Exercise objective: For each line below, write it out exactly as it appears.

* * *

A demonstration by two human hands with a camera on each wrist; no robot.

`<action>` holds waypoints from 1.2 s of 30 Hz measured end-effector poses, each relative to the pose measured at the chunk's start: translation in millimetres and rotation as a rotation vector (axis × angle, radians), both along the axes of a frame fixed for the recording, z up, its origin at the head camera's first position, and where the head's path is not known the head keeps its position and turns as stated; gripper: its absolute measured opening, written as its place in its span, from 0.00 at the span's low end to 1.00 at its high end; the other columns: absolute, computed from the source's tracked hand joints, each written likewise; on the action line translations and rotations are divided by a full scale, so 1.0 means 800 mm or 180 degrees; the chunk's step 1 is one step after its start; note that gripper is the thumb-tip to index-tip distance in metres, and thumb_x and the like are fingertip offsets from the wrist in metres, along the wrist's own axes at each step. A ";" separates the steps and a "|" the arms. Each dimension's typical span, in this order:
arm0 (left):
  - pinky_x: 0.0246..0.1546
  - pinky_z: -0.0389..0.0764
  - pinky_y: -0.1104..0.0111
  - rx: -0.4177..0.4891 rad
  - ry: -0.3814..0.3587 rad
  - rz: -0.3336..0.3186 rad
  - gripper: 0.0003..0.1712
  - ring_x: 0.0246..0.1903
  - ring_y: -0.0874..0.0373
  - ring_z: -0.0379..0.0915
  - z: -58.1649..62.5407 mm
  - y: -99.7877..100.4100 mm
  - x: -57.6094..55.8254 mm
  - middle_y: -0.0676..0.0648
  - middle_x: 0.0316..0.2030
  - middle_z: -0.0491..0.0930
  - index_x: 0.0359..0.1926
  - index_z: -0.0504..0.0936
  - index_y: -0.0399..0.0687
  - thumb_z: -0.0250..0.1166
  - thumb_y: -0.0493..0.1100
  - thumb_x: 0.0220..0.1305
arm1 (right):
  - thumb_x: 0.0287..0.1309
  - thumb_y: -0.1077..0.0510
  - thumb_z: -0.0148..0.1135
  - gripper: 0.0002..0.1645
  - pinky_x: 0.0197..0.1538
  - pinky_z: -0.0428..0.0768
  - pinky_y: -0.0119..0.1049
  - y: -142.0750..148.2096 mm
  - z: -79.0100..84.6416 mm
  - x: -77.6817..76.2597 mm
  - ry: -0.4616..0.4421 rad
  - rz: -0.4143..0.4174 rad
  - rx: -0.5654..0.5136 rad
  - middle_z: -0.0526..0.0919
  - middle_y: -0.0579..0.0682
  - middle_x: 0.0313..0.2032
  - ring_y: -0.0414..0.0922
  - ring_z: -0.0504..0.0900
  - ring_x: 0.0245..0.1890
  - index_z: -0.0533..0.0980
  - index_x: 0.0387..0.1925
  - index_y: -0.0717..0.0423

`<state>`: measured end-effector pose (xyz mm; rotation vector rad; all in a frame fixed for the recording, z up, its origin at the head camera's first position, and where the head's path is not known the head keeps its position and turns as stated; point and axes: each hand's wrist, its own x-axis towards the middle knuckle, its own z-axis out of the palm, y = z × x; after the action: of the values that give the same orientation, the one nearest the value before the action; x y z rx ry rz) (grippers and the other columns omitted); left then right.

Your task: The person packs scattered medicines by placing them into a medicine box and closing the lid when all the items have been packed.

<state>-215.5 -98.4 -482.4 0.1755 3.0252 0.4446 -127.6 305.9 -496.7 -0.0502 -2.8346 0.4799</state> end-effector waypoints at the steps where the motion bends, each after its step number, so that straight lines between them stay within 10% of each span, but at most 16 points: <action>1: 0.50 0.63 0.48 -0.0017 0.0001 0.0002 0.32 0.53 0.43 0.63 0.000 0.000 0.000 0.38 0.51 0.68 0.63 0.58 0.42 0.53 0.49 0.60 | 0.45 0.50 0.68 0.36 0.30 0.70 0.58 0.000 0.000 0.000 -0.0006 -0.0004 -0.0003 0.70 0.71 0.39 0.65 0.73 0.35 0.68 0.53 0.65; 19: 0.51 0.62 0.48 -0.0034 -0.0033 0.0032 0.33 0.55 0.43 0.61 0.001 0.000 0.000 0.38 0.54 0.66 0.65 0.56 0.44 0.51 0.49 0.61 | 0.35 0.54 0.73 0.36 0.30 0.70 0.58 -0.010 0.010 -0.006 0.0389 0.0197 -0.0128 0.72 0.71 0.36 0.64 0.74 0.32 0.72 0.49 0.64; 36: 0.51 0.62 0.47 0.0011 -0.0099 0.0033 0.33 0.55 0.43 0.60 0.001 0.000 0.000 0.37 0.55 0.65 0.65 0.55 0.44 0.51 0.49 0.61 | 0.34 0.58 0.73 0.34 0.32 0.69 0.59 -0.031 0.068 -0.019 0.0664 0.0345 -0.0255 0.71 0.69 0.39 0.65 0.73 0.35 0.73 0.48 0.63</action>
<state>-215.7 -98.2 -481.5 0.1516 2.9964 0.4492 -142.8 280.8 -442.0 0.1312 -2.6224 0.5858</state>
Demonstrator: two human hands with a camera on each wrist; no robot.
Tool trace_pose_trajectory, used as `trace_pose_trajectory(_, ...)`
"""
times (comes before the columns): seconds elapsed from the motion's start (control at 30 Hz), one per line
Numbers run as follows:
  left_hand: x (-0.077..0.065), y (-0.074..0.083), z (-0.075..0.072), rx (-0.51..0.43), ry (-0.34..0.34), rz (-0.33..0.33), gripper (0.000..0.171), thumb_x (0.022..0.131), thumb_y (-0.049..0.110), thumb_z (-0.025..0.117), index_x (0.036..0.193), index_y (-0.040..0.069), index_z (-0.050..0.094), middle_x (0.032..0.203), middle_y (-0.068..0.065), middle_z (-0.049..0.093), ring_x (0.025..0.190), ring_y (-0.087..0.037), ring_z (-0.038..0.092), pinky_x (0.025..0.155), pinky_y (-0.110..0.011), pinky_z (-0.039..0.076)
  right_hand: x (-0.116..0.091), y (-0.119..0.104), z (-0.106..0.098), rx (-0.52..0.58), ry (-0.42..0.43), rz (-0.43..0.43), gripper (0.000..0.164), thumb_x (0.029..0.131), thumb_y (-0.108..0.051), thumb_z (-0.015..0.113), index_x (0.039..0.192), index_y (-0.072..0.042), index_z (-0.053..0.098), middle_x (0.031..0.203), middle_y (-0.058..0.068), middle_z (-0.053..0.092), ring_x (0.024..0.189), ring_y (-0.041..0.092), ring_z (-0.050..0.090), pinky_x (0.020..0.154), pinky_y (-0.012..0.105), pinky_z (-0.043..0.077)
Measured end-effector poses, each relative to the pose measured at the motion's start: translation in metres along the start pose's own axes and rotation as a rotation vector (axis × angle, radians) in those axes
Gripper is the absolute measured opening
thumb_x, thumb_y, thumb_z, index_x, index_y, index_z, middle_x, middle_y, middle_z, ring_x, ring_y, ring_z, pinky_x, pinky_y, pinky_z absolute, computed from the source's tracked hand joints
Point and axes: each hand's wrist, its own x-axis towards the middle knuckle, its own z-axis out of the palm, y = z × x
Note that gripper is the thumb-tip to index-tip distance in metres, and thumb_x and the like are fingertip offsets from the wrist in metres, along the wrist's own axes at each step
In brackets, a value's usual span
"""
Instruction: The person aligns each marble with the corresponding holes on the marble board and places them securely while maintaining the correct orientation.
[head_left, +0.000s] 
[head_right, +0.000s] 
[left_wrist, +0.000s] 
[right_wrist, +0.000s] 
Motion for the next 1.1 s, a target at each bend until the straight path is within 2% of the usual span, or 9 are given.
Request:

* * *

Written solution:
A demonstration by two human hands with a camera on each wrist; no robot.

`<action>` holds waypoints from 1.2 s of 30 Hz measured end-effector poses, each relative to the pose measured at the chunk's start: translation in millimetres and rotation as a rotation vector (axis × angle, radians), both along the axes of a frame fixed for the recording, z up, its origin at the head camera's first position, and where the head's path is not known the head keeps its position and turns as stated; gripper: its absolute measured opening, written as its place in its span, from 0.00 at the span's low end to 1.00 at its high end; the other columns: absolute, computed from the source's tracked hand joints, each written likewise; on the action line translations and rotations are divided by a full scale, so 1.0 means 800 mm or 180 degrees; the chunk's step 1 is one step after its start; note that gripper is the thumb-tip to index-tip distance in metres, and thumb_x and the like are fingertip offsets from the wrist in metres, along the wrist's own axes at each step. A ";" separates the steps and a "|" the arms. Each dimension's typical span, in this order:
arm0 (left):
  - pinky_x: 0.0246..0.1546
  - pinky_z: -0.0389..0.0764
  - pinky_y: -0.1104..0.0111
  - rx: -0.4177..0.4891 rad
  - ry: -0.3814..0.3587 rad
  - rz: -0.3336..0.3186 rad
  - gripper: 0.0003..0.1712
  - ring_x: 0.0246..0.1903
  - ring_y: -0.0874..0.0373
  - ring_z: -0.0379..0.0915
  - z: -58.1649..62.5407 mm
  - y: -99.7877..100.4100 mm
  - x: -57.6094..55.8254 mm
  - middle_y: -0.0676..0.0648
  - middle_x: 0.0316..0.2030
  - middle_z: -0.0491..0.0930
  - index_x: 0.0359..0.1926
  - index_z: -0.0504..0.0936
  - index_y: -0.0399..0.0687
  - thumb_z: -0.0250..0.1166
  - thumb_y: -0.0493..0.1100
  - thumb_x: 0.0220..0.1305
arm1 (right):
  - thumb_x: 0.0287..0.1309
  - thumb_y: -0.1077..0.0510
  - thumb_z: -0.0148..0.1135
  - gripper: 0.0002..0.1645
  - pinky_x: 0.0197..0.1538
  - pinky_z: -0.0428..0.0768
  - pinky_y: -0.0119..0.1049
  - y: -142.0750..148.2096 mm
  - z: -79.0100..84.6416 mm
  - x: -77.6817..76.2597 mm
  - ry: -0.4616..0.4421 rad
  - rz: -0.4143..0.4174 rad
  - rx: -0.5654..0.5136 rad
  - middle_z: -0.0526..0.0919
  - middle_y: -0.0579..0.0682
  - middle_x: 0.0313..0.2032
  - ring_y: -0.0414..0.0922
  - ring_z: -0.0504..0.0900
  - ring_x: 0.0245..0.1890
  - index_z: -0.0533..0.0980
  - index_x: 0.0387..0.1925
  - index_y: -0.0717..0.0423

`<state>`: measured end-effector pose (xyz mm; rotation vector rad; all in a frame fixed for the recording, z up, its origin at the head camera's first position, and where the head's path is not known the head keeps its position and turns as stated; point and axes: each hand's wrist, its own x-axis towards the middle knuckle, its own z-axis out of the palm, y = z × x; after the action: of the values that give the same orientation, the one nearest the value before the action; x y z rx ry rz) (grippers and the other columns omitted); left then right.

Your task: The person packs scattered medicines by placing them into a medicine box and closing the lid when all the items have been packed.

<state>-215.5 -98.4 -482.4 0.1755 3.0252 0.4446 -127.6 305.9 -496.7 -0.0502 -2.8346 0.4799</state> end-effector waypoints at the steps where the motion bends, each after its step number, so that straight lines between them stay within 10% of each span, but at most 16 points: <action>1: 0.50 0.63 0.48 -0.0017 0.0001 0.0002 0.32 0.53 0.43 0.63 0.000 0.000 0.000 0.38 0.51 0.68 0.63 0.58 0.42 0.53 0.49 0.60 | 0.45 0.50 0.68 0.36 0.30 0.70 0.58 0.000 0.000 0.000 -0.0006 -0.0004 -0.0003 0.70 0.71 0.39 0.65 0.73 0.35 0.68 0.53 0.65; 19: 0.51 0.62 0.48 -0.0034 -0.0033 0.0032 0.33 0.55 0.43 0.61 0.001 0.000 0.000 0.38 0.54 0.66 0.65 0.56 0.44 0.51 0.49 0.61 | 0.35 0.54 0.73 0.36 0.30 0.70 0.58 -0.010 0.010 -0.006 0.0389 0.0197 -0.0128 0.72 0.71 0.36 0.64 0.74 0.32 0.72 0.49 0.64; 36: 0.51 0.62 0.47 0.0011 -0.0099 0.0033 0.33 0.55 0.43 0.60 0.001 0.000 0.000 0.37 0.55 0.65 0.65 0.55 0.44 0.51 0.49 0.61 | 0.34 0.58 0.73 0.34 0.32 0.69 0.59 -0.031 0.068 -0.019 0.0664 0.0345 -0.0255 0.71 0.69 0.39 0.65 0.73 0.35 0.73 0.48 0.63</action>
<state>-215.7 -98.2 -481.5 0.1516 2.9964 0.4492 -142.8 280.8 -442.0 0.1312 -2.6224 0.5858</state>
Demonstrator: two human hands with a camera on each wrist; no robot.
Tool trace_pose_trajectory, used as `trace_pose_trajectory(_, ...)`
"""
times (comes before the columns): seconds elapsed from the motion's start (control at 30 Hz), one per line
Numbers run as follows:
  left_hand: x (-0.077..0.065), y (-0.074..0.083), z (-0.075..0.072), rx (-0.51..0.43), ry (-0.34..0.34), rz (-0.33..0.33), gripper (0.000..0.171), thumb_x (0.022..0.131), thumb_y (-0.049..0.110), thumb_z (-0.025..0.117), index_x (0.036..0.193), index_y (-0.040..0.069), index_z (-0.050..0.094), middle_x (0.032..0.203), middle_y (-0.068..0.065), middle_z (-0.049..0.093), ring_x (0.025..0.190), ring_y (-0.087..0.037), ring_z (-0.038..0.092), pinky_x (0.025..0.155), pinky_y (-0.110..0.011), pinky_z (-0.039..0.076)
  right_hand: x (-0.116..0.091), y (-0.119..0.104), z (-0.106..0.098), rx (-0.52..0.58), ry (-0.42..0.43), rz (-0.43..0.43), gripper (0.000..0.164), thumb_x (0.029..0.131), thumb_y (-0.108..0.051), thumb_z (-0.015..0.113), index_x (0.039..0.192), index_y (-0.072..0.042), index_z (-0.053..0.098), middle_x (0.031..0.203), middle_y (-0.058..0.068), middle_z (-0.053..0.092), ring_x (0.024..0.189), ring_y (-0.041..0.092), ring_z (-0.050..0.090), pinky_x (0.020..0.154), pinky_y (-0.012..0.105), pinky_z (-0.043..0.077)
Measured end-effector poses, each relative to the pose measured at the motion's start: translation in metres along the start pose's own axes and rotation as a rotation vector (axis × angle, radians) in those axes
Gripper is the absolute measured opening
thumb_x, thumb_y, thumb_z, index_x, index_y, index_z, middle_x, middle_y, middle_z, ring_x, ring_y, ring_z, pinky_x, pinky_y, pinky_z absolute, computed from the source's tracked hand joints
Point and axes: each hand's wrist, its own x-axis towards the middle knuckle, its own z-axis out of the palm, y = z × x
Note that gripper is the thumb-tip to index-tip distance in metres, and thumb_x and the like are fingertip offsets from the wrist in metres, along the wrist's own axes at each step
In brackets, a value's usual span
"""
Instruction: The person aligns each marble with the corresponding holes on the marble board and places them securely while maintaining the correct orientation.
[head_left, +0.000s] 
[head_right, +0.000s] 
[left_wrist, +0.000s] 
[right_wrist, +0.000s] 
Motion for the next 1.1 s, a target at each bend until the straight path is within 2% of the usual span, or 9 are given.
Request:

At this point, the answer is complete.